27 October 2019

A few comments on intelligent life in the universe in response to an article in Daily Beast

[You can't actually read this without joining DB for $1 for a month, but DB is kind of good anyway, so you might want to. Anyway, my comments]:

First, the article fails to make a clear distinction between reasonable estimates of the probability that we will discover extraterrestrial LIFE, which could mean only microbial life with a non-terrestrial origin, at some point in the relatively near future (seems quite plausible), vs. the likelihood that we will encounter or find actual evidence of extraterrestrial intelligence. The latter divides into evidence of relatively nearby intelligent civilizations somewhat more advanced or comparable to our own vs. evidence of very distant extremely advanced civilizations. Such very advanced civilizations would likely be detectable across extragalactic distances. Any realistic estimate of the probability of finding intelligent life requires a full examination of the logic and evidence involved in the so-called Fermi Paradox, which this article entirely ignores. 

I have discussed these issues on my blog, www.gyromantic.com (search for Fermi Paradox). The gist is that there are very good logical reasons to conclude that intelligent life is exceedingly rare in the universe. So rare, in fact, that the chances of detecting or encountering another civilization close enough to make even centuries-long dialog times possible are vanishingly small. I see no reason to think that we are "alone" in the universe (chiefly because the universe is so very large that anything that can possibly happen likely will have happened, and repeatedly).  But I see EVERY reason to suppose that advanced civilizations are so rare, and so distant from one another, that for all intents and purposes they are on their own, and must make their own way, independent of others in the same general situation, in a vast, dark, and mostly empty cosmos.

This predicament is not as bleak as all that, however. We have every prospect of developing sustainable energy on our planet, and practical space flight and even space colonization in the general vicinity of our star, the Sun. From there, our civilization and its remote descendants could, with no foreseeable serious impediments, proceed to colonize other stars, spreading life and civilization that originated on our little world throughout first our region of space, star-hopping from one stellar system to the next. Exploiting the resources of material and energy to make new habitats for life and, specifically, intelligent life: us, and our descendants, who will gradually evolve into something trans-human, no doubt. And there is nothing foreseeeable that will stop this process. Stars are very, very far apart from one another, but time is vast, and the possibility of colonizing the entire Galaxy in something like 1 to 2 million years is not prohibited by anything. In fact, if we survive the next century or two, I would venture to say that it is nearly inevitable, and once our descendants have filled enough niches and established beachheads in enough locations, the complete extinction of the enterprise of terrestrial life will become a very unlikely occurrence. We will evolve into forms unrecognizable to our current incarnations, most likely, but there will be literally nothing to stop us. Even the complete colonization of the Galaxy will just be the beginning, because on the scale of galaxies (hundreds of thousands of light years), other galaxies are not far from each other. The Magellanic Clouds (smallish companion galaxies to the Milky Way) are roughly 180,000 and 210,000 light years, respectively. The huge Andromeda Galaxy is just under 2 million. This is a vast distance, but if we have developed the technology to build colony habitats to spread life in space over centuries, the later stages of the evolution of that kind of technology could cross such distances, and spread our civilization, or more properly its offspring, even to other galaxies. 

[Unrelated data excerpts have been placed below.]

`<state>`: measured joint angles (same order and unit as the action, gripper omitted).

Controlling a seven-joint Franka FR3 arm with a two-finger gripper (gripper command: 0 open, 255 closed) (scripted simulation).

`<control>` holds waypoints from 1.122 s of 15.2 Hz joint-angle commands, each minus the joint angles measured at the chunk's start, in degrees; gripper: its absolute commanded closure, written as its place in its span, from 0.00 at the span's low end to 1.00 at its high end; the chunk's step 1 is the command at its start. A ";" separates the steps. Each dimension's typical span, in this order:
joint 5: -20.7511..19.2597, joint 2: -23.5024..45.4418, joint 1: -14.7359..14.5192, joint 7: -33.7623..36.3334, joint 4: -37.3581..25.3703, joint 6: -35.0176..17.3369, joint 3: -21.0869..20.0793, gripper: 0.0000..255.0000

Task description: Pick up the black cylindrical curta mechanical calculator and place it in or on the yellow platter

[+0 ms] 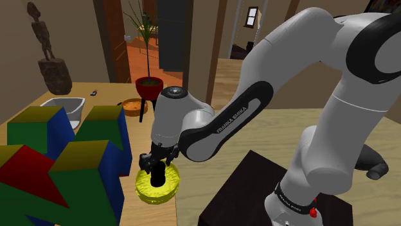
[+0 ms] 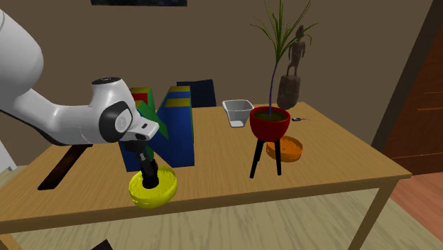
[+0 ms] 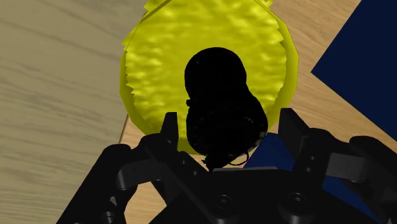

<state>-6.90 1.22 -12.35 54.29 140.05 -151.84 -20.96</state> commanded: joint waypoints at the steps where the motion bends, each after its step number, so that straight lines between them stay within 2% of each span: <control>1: 0.00 0.00 0.00 0.00 -0.01 -0.01 0.00 0.00; 5: -0.01 0.01 0.00 0.01 -0.01 -0.01 0.00 0.00; 9: 5.62 -7.40 -0.46 -4.02 -0.33 7.11 -0.19 0.00; 17: 5.60 -7.40 -0.57 -4.01 -0.33 7.11 -0.08 0.00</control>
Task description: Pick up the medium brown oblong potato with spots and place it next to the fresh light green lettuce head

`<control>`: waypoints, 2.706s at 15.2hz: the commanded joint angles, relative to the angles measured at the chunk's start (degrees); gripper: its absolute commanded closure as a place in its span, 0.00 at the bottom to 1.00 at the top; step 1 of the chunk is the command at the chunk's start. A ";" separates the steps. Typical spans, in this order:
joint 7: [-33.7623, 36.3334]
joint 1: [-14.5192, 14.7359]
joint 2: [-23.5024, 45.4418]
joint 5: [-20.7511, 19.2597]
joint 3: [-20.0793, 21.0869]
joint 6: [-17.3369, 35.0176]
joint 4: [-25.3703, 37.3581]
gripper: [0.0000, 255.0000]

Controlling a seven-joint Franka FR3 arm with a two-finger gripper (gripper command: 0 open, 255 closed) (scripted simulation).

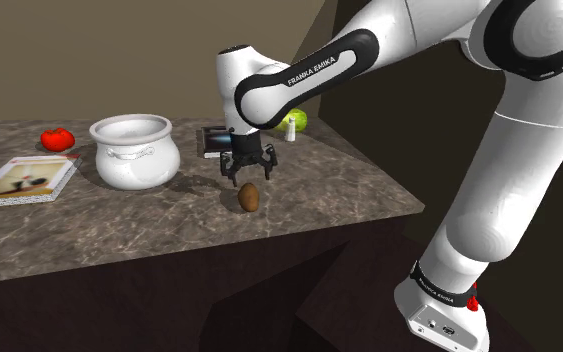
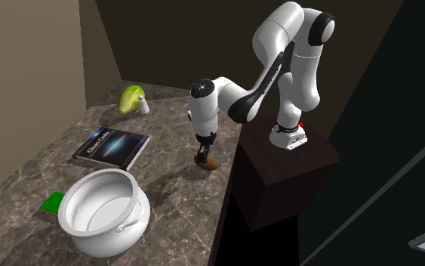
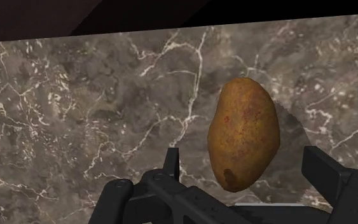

And there's every reason to believe this might well have already happened elsewhere in the universe, but space is so vast that we would not necessarily know about it... ever. Space is expanding so fast that more and more of the universe every moment is beyond the reach of any form of communication, forever, because nothing, not even radio or laser signals, can travel faster than light. But the point is that humanity's future in a universe that is mostly empty of intelligent life, is actually very bright. Eventually our region of the universe will be very full of intelligent beings and their handiwork. And they will be our children. 

Most people don't really think about the far future at all, but it actually is a reason for us to be very, very serious about preserving the ecosystems of our planet and making sure that we survive the next century or few centuries. Because we have every prospect of giving rise to intelligent civilization of a truly cosmic scale, that does not now exist, except so far from here that it resounds no echoes, sends no signals that we can receive, and might as well not exist for all that it matters to us here and now. But that situation will not persist, at least not everywhere. And if we want humanity's particular mode of existence to persist, and thrive, and develop in ways we cannot now even imagine, then we must ensure our survival into a future time when that becomes not only a dream, but a reality, even an inevitability. 



Nature simply does not care what we believe.